Poor appetite after surgery is very common, especially when general anaesthesia was used, and it may be associated with temporary weight loss. Most patients regain their appetite and return to their normal weight as the effects of the surgery wear off.

Infection

This may occur at the site of the incision, but it can also occur elsewhere in the body. Surgeons take great care to minimize the risk of infection during the operation, and your health care team will teach you how to prevent infection during recovery through proper care for yourself. Signs of infection in a surgical incision include redness, warmth, increased pain, and sometimes, drainage from the wound.

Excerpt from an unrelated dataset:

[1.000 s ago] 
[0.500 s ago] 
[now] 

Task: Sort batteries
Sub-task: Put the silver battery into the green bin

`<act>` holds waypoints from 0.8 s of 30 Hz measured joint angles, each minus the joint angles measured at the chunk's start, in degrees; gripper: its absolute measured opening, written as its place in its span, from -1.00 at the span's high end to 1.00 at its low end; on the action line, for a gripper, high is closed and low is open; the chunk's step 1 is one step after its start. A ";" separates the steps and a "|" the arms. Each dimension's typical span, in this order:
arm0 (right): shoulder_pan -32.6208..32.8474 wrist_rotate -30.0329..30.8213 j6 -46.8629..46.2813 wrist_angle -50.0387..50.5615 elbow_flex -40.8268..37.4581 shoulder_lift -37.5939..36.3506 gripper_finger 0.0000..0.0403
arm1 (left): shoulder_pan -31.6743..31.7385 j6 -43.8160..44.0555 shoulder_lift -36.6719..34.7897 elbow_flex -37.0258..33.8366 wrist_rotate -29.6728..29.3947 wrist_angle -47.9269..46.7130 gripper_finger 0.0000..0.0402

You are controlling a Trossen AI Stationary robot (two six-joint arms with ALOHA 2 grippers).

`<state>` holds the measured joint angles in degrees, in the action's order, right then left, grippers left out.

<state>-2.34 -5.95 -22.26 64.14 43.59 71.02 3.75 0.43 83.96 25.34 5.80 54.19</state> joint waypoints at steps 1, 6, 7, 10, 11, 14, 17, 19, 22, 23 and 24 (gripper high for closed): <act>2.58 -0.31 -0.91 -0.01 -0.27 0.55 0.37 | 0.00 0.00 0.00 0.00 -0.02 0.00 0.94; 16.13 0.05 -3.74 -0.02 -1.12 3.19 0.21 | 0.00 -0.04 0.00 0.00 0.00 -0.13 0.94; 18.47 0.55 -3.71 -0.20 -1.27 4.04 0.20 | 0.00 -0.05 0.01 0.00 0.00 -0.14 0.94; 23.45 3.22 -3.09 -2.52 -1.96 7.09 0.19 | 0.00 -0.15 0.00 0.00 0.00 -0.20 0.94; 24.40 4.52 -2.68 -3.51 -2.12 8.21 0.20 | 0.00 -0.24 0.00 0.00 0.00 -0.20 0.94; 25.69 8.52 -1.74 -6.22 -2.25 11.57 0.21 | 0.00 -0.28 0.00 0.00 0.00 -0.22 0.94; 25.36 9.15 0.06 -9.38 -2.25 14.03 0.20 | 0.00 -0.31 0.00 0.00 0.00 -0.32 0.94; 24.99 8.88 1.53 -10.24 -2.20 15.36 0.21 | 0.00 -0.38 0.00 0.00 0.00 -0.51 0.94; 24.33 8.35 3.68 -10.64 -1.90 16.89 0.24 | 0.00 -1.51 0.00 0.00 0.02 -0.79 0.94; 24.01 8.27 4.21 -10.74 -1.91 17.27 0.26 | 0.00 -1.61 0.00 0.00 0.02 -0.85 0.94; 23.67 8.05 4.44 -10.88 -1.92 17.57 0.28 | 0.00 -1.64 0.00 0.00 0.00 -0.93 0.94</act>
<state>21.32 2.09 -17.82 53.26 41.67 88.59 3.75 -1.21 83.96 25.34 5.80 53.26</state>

If these signs occur, contact your surgical care team to have the wound evaluated. Antibiotics generally work well to treat most infections.

Lymphedema

When a surgery involves the removal of lymph nodes, which fight infection in the body, fluid can build in the surrounding tissue resulting in swelling. This swelling is called lymphedema and can cause discomfort and disrupt normal functioning and movement of the affected body part. Check with your doctor if lymph nodes are being removed during your surgery and for advice on how to manage this side effect.